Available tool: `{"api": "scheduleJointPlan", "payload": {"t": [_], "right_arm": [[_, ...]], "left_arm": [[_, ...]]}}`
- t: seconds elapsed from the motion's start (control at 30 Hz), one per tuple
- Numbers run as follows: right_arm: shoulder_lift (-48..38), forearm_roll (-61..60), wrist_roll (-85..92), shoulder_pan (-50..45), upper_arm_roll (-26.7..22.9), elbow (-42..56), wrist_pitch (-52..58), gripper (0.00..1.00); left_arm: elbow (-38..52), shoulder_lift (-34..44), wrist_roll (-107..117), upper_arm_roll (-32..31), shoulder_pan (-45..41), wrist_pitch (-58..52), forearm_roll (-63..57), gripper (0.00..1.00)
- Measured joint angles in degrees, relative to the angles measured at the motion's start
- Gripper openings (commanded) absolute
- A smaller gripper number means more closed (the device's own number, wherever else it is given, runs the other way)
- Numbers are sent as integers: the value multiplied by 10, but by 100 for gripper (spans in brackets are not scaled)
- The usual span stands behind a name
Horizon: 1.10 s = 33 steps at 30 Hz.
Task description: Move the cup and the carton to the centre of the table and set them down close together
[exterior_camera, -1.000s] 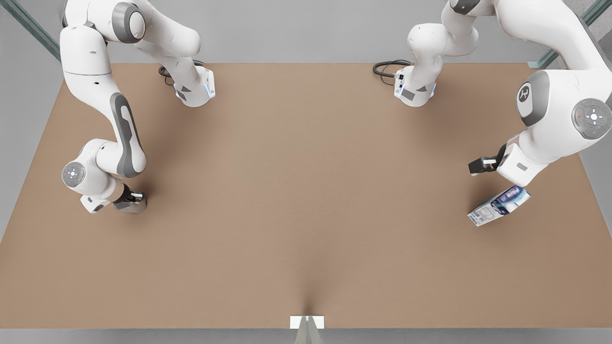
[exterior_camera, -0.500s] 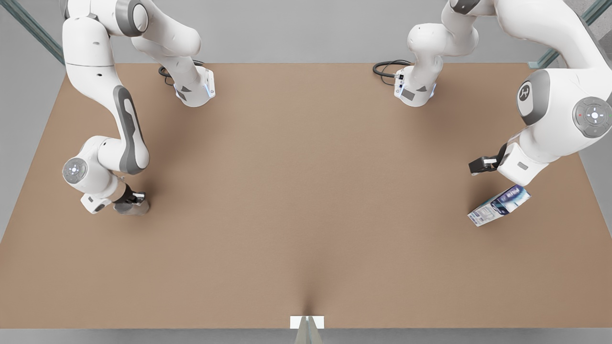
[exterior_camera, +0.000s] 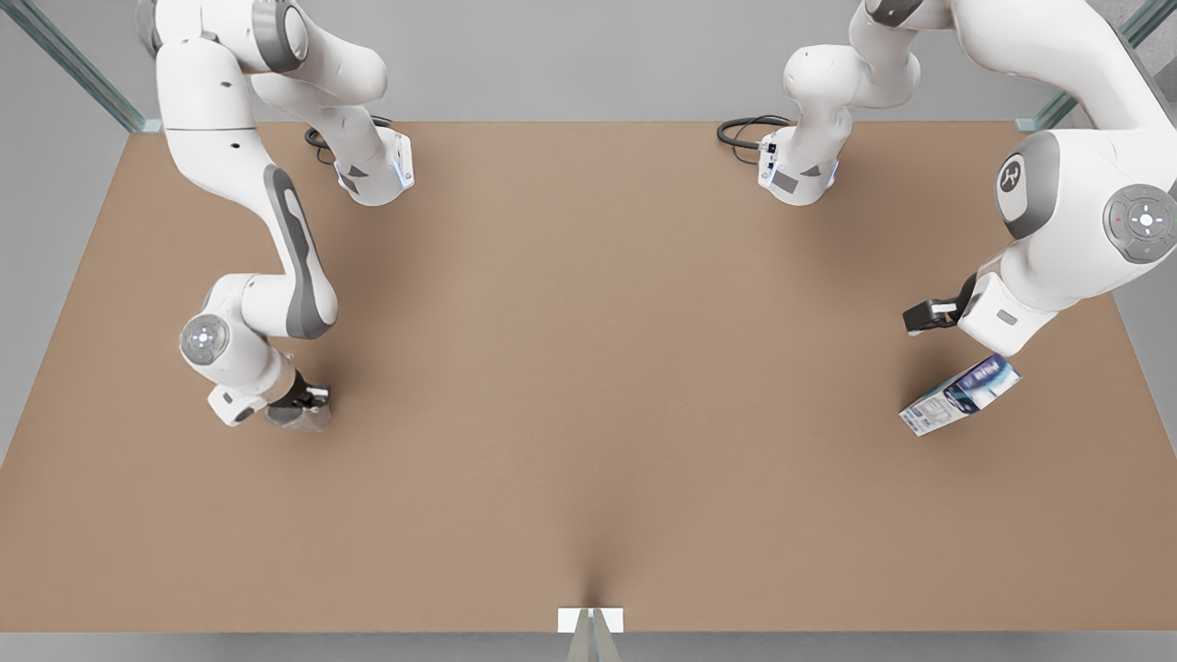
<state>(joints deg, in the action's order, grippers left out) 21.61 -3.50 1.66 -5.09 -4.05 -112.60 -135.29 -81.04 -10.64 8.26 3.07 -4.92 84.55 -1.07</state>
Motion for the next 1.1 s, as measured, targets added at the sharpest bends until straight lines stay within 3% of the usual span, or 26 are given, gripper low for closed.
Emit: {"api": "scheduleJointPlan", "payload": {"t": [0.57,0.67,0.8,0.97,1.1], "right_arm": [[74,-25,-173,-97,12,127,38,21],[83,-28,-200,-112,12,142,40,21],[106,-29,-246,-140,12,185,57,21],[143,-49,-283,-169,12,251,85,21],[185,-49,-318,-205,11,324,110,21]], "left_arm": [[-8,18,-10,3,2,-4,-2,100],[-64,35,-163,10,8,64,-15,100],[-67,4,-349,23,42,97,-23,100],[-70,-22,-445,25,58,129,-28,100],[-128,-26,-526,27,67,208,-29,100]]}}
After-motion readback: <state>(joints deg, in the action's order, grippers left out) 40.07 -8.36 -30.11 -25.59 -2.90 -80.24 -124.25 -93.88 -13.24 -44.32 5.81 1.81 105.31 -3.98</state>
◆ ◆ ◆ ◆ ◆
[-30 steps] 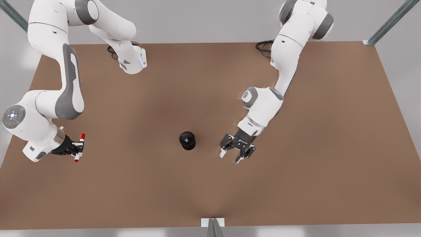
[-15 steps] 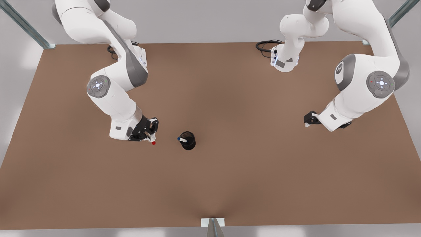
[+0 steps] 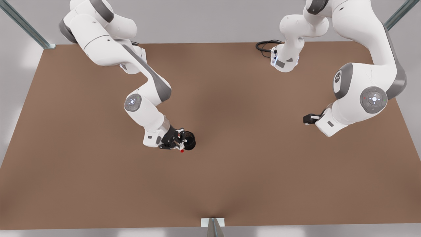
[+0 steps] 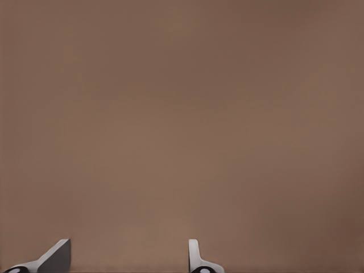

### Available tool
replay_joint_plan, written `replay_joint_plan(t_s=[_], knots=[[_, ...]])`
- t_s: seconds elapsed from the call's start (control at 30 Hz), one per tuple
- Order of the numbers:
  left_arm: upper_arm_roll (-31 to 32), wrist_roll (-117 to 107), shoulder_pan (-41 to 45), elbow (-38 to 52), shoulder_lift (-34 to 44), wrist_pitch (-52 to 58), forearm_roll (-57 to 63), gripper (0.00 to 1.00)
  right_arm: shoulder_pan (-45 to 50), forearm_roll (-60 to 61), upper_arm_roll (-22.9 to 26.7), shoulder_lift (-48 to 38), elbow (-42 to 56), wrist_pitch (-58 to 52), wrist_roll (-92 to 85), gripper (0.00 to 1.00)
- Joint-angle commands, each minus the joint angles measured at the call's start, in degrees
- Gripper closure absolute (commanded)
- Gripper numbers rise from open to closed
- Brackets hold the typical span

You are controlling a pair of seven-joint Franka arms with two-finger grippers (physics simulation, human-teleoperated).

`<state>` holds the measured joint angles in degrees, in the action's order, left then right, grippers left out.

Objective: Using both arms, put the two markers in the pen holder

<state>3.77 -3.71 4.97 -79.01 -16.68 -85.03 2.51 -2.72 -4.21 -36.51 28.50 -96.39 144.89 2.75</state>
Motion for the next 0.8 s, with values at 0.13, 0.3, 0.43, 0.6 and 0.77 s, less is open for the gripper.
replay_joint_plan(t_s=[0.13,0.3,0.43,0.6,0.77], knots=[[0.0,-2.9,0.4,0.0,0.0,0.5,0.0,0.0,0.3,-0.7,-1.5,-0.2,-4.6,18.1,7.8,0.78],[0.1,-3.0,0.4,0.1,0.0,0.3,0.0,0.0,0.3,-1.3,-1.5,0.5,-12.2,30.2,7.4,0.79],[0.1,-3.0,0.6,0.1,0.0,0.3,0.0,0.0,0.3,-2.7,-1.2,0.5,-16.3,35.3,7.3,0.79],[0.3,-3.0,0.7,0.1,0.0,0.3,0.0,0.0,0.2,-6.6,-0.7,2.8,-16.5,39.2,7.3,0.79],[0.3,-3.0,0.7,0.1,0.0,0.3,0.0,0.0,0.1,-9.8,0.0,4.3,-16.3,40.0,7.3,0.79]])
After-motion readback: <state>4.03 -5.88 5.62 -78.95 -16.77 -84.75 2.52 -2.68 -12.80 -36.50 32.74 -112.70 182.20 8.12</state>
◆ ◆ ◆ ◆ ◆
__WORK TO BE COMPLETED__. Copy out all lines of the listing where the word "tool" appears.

__REPLY__.
Available tool: `{"api": "scheduleJointPlan", "payload": {"t": [_], "right_arm": [[_, ...]], "left_arm": [[_, ...]]}}`
### Available tool

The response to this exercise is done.